▶ _What to produce_
Exact transcription of the following records is needed, with every picture dropped.

(Items from a dataset)
_ _ _

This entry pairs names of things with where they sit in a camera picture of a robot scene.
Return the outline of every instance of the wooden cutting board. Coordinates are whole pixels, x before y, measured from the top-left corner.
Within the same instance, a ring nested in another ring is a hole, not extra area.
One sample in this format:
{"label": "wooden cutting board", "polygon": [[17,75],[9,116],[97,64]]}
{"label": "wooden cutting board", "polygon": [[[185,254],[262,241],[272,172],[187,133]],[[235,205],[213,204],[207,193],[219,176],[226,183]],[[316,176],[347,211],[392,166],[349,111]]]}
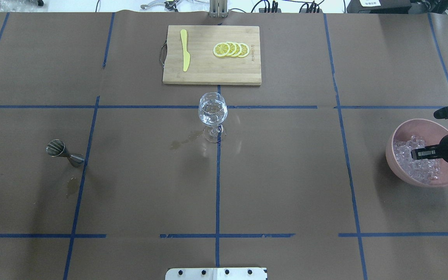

_ _ _

▶ _Result of this exercise_
This entry pairs names of things with where they sit in a camera picture of a robot scene.
Return the outline of every instance of the wooden cutting board. Coordinates are whole pixels, x before y, measured from the top-left corner.
Within the same instance, a ring nested in another ring is a hole, not extra area.
One sample in this format:
{"label": "wooden cutting board", "polygon": [[17,75],[9,116],[97,64]]}
{"label": "wooden cutting board", "polygon": [[[185,254],[262,241],[272,172],[187,133]],[[235,205],[213,204],[207,193],[219,176],[226,183]],[[316,176],[347,211],[392,166],[349,111]]]}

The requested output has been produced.